Tl;dr Use pandas/polars if you want 100% reliable (Human error not accounted). LLMs require lots of work to get reliable output from
Edit: There's lots of misunderstanding for LLMs. You're not supposed to use the bare LLM for any tasks except extremely basic ones that could be done by hand better. You need to build a system around them for your specific purpose. Using a raw LLM without a Retrieval Augmented Generation (RAG) system and complaining about hallucinations is like using the bare ass Linux kernel and complaining that you can't use it as a desktop OS. Of course an LLM will hallucinate like crazy if you give it no data. If someone told you that you have to write a 3 page paper on the eating habits of 14th century monarchs in Europe and locked you in a room with absolutely nothing except 3 pages of paper and a pencil, you'd probably write something not completely accurate. However, if you got access to the internet and a few databases, you could write something really good and accurate. LLMs are exceptionally good at summarization and translation. You have to give them data to work with first.
If generation temperature is non-zero (which it often is), there is inherent randomness to the output. So even if the first number in a statistic should be 1, sometimese it will just randomly pick any other plausible number. Even if the network always picks the correct token as the highest probability, it's basically doing a coin toss for every token to make answers more creative.
That's on top of hoping the LLM has even seen that data during training AND managed to memorize it during training AND that the networks just happens to be able to reproduce the correct data given your prompt (it might not be able to for a different prompt).
If you want any reliability at all, you need to use RAG AND also you yourself have to double check all the references it quotes (if it even has that capability).
Even if it has all the necessary information to answer correctly in it's context window, it can still answer incorrectly.
None of the current models are anywhere close to producing trustworthy output 100% of the time.
The least unreliable LLM I've found by far is perplexity, in the Pro mode. (By the way, if you want to try it out.

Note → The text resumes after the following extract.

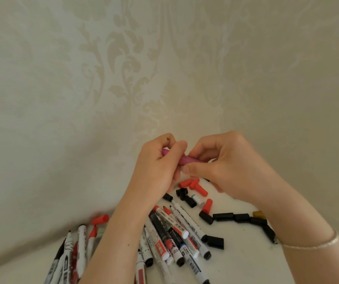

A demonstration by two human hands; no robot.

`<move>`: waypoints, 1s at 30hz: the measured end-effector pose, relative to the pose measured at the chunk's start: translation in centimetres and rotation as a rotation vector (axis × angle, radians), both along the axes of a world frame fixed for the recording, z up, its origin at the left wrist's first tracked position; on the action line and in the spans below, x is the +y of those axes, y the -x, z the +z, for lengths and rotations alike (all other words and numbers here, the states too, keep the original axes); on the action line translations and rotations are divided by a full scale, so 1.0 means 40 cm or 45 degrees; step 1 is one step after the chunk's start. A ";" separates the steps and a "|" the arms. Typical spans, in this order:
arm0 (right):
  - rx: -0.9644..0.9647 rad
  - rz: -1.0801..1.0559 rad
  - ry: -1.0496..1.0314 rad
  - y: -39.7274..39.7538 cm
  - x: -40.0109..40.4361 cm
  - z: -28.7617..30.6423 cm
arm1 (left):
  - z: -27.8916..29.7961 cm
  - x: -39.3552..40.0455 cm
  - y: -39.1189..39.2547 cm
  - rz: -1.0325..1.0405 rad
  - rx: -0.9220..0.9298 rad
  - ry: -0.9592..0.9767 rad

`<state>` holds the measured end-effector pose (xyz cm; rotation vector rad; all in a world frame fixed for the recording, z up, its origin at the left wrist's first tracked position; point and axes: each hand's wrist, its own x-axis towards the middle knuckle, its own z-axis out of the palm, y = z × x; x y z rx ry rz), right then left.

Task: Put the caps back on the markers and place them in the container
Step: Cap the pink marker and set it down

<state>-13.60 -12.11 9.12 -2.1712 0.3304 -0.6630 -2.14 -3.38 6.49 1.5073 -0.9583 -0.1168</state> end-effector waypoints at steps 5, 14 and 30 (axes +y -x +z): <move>0.026 -0.011 0.031 -0.007 -0.002 -0.009 | -0.007 -0.001 -0.002 0.002 -0.013 -0.017; 0.019 -0.024 0.065 -0.012 -0.006 -0.014 | 0.002 0.007 0.001 -0.023 -0.002 -0.036; 0.795 -0.675 0.279 0.182 -0.141 -0.145 | -0.038 -0.056 0.142 0.022 -0.472 -0.134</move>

You get a few free uses a day).
The reason is because the Pro mode doesn't retrieve and spit out information from its internal memory bank, but instead, it uses that information to launch multiple search queries, then summarises the pages it finds, and then gives you that information.
Other LLMs try to answer "from memory" and then add some links at the bottom for fact checking but usually Perplexity's answers come straight from the web so they're usually quite good.
However, I still check (depending on how critical the task is) that the tidbit of information has one or two links next to it, that the links talk about the right thing, and I verify the data myself if it's actually critical that it gets it right. I use it as a beefier search engine, and it works great because it limits the possible hallucinations to the summarisation of pages. But it doesn't eliminate the possibility completely so you still need to do some checking.